The rise of next-generation n-type solar PV cells

In 2022, the Renewable Energy Test Center (RETC) is closely monitoring a technology trend gaining market traction and acceptance: the rise of next-generation n-type PV cells with passivating contacts. These next-generation n-type PV cells are essential to the solar industry’s continued ability to drive down costs while improving performance. Here, we explore the promise of new n-type PV cell designs — and the potential challenges associated with scaling this promising technology.

Rise of TOPCon

Many industry analysts and material scientists believe emerging n-type PV cell designs are the next logical progression on the PV technology roadmap. In 2013, researchers at Germany’s Fraunhofer Institute for Solar Energy Systems presented a method of producing high-efficiency n-type silicon solar cells with a novel tunnel oxide passivated contact (TOPCon) structure. This novel cell design achieved high marks for open-circuit voltage (Voc), fill factor and efficiency thanks to excellent surface passivation and effective carrier transport.

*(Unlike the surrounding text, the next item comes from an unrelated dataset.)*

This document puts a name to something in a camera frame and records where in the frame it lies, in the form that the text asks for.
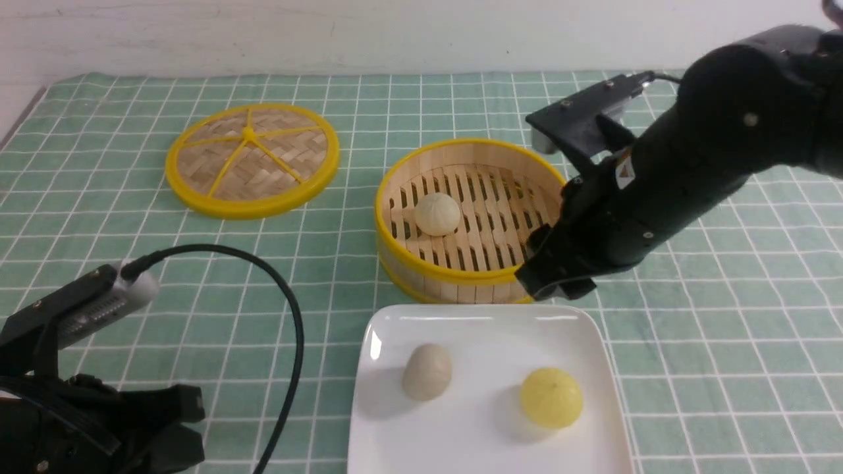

Comparison of p-type PERC and n-type TOPCon silicon cell designs.

Less than a decade later, TOPCon is the buzziest word in solar. The largest module manufacturers in the world are beginning volume production of PV modules with TOPCon cells. While LONGi Solar is betting big on p-type TOPCon, many other leading module companies — such as JinkoSolar, Jollywood Solar Technology, JA Solar and Trina Solar — are making substantial investments in modules with n-type TOPCon cell designs.

This collective pivot in the market is primarily due to flattening efficiency curves for the p-type passivated emitter and rear-contact cell (PERC) modules. Although these have dominated the market in recent years, manufacturers are starting to reach the physical limits of p-type mono PERC cell designs. Transitioning to n-type TOPCon cells will allow module companies to boost cell efficiencies further in the laboratory and mass production.

“Everybody wants the highest possible module nameplate rating,” explained Kenneth Sauer, principal engineer at VDE Americas, a provider of technical due diligence and engineering services. “Via higher Voc values, you can achieve higher efficiencies and power ratings. In and of itself, that is likely going to move manufacturers to n-type TOPCon cell designs, as soon as they can get there.”

Benefits of n-type cells

Module characterization testing in progress at RETC’s accredited laboratory.

Solar manufacturers have long recognized the potential efficiency benefits of n-type PV cells. For example, Sanyo began developing n-type heterojunction technology (HJT) PV cells in the 1980s. In addition, SunPower has built its interdigitated back contact (IBC) PV cells upon a base of high-purity n-type silicon.

Due to the manufacturing complexities involved, high-efficiency PV modules based on n-type HJT and IBC cell designs are relatively expensive to produce and remain a niche part of the market. By comparison, n-type TOPCon cell manufacturing is similar to the PERC process. As a result, manufacturers can produce these next-generation high-efficiency TOPCon modules on upgraded PERC production lines.

Though today’s n-type TOPCon modules cost slightly more to produce on a per-watt basis than p-type mono PERC modules, the efficiency gains result in a lower levelized cost of energy (LCOE) in large-scale field deployments. Best of all, leading experts expect n-type TOPCon to benefit from an accelerated learning curve.

A primary material advantage of n-type TOPCon cells relative to p-type mono PERC cells is a lower degradation rate due to a decreased susceptibility to both light-induced degradation (LID) and light- and elevated temperature-induced degradation (LeTID). Additional advantages may include a higher bifaciality factor and improved performance under both low-light and high-temperature conditions.